What you have to do: Below is a listing; write it out exactly and drop any images from it.
━━━━━ Collected data
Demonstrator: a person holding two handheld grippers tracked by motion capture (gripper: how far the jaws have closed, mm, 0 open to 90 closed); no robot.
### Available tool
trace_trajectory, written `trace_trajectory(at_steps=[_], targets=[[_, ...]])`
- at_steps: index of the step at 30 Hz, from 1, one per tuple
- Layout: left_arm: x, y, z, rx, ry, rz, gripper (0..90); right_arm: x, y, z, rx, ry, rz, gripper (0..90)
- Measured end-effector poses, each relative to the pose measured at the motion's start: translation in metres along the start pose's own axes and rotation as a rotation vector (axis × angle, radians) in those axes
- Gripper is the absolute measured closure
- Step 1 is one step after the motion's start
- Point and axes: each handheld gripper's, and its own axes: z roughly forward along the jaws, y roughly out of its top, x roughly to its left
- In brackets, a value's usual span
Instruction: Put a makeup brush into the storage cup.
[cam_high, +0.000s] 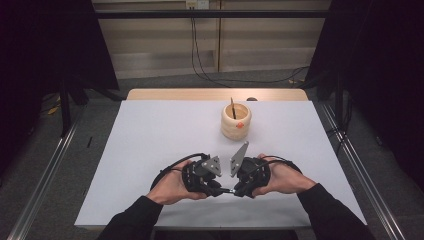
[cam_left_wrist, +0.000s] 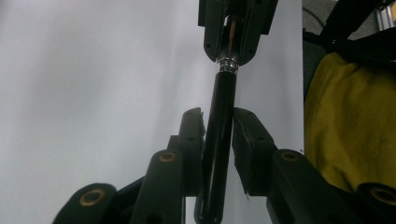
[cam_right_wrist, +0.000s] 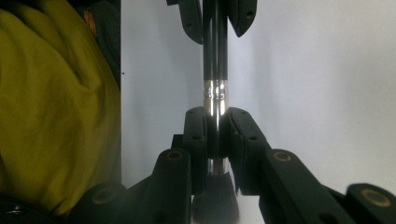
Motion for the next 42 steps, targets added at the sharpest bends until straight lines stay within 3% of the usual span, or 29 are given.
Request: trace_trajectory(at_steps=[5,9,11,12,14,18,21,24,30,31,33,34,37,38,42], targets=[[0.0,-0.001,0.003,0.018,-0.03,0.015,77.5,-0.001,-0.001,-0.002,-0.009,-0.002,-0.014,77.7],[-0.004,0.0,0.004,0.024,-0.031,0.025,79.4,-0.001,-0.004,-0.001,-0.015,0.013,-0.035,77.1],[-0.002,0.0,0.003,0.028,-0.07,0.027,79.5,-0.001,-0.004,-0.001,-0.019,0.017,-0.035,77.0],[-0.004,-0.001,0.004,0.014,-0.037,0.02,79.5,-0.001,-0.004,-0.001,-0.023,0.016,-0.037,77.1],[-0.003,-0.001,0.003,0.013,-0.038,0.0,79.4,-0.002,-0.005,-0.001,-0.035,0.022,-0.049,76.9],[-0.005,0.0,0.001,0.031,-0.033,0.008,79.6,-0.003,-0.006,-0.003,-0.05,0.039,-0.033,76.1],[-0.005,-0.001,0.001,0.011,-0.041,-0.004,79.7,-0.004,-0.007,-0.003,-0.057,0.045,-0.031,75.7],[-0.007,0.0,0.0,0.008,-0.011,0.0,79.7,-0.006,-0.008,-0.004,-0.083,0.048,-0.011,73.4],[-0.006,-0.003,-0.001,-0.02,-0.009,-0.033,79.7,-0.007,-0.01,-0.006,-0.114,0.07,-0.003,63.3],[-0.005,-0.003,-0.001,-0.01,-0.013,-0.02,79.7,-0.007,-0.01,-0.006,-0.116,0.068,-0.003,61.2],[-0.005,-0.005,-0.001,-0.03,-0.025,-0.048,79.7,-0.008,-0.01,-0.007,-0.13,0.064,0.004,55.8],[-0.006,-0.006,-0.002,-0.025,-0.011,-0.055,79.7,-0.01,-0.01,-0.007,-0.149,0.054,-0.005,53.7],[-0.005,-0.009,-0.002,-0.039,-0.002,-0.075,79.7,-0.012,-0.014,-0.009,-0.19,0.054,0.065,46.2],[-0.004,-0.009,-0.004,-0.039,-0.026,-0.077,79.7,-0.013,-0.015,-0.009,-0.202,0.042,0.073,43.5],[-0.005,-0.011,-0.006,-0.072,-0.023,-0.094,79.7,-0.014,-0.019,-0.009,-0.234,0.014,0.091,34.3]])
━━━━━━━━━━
Written response:
Demonstrator: a person holding two handheld grippers tracked by motion capture (gripper: how far the jaws have closed, mm, 0 open to 90 closed); no robot.
### Available tool
trace_trajectory, written `trace_trajectory(at_steps=[_], targets=[[_, ...]])`
- at_steps: index of the step at 30 Hz, from 1, one per tuple
- Layout: left_arm: x, y, z, rx, ry, rz, gripper (0..90); right_arm: x, y, z, rx, ry, rz, gripper (0..90)
- Measured end-effector poses, each relative to the pose measured at the motion's start: translation in metres along the start pose's own axes and rotation as a rotation vector (axis × angle, radians) in those axes
- Gripper is the absolute measured closure
- Step 1 is one step after the motion's start
- Point and axes: each handheld gripper's, and its own axes: z roughly forward along the jaws, y roughly out of its top, x roughly to its left
- In brackets, a value's usual span
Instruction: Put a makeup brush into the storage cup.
[cam_high, +0.000s] 
[cam_left_wrist, +0.000s] 
[cam_right_wrist, +0.000s] 
Motion for the next 42 steps, targets added at the sharpest bends until straight lines stay within 3% of the usual span, or 29 are given.
Request: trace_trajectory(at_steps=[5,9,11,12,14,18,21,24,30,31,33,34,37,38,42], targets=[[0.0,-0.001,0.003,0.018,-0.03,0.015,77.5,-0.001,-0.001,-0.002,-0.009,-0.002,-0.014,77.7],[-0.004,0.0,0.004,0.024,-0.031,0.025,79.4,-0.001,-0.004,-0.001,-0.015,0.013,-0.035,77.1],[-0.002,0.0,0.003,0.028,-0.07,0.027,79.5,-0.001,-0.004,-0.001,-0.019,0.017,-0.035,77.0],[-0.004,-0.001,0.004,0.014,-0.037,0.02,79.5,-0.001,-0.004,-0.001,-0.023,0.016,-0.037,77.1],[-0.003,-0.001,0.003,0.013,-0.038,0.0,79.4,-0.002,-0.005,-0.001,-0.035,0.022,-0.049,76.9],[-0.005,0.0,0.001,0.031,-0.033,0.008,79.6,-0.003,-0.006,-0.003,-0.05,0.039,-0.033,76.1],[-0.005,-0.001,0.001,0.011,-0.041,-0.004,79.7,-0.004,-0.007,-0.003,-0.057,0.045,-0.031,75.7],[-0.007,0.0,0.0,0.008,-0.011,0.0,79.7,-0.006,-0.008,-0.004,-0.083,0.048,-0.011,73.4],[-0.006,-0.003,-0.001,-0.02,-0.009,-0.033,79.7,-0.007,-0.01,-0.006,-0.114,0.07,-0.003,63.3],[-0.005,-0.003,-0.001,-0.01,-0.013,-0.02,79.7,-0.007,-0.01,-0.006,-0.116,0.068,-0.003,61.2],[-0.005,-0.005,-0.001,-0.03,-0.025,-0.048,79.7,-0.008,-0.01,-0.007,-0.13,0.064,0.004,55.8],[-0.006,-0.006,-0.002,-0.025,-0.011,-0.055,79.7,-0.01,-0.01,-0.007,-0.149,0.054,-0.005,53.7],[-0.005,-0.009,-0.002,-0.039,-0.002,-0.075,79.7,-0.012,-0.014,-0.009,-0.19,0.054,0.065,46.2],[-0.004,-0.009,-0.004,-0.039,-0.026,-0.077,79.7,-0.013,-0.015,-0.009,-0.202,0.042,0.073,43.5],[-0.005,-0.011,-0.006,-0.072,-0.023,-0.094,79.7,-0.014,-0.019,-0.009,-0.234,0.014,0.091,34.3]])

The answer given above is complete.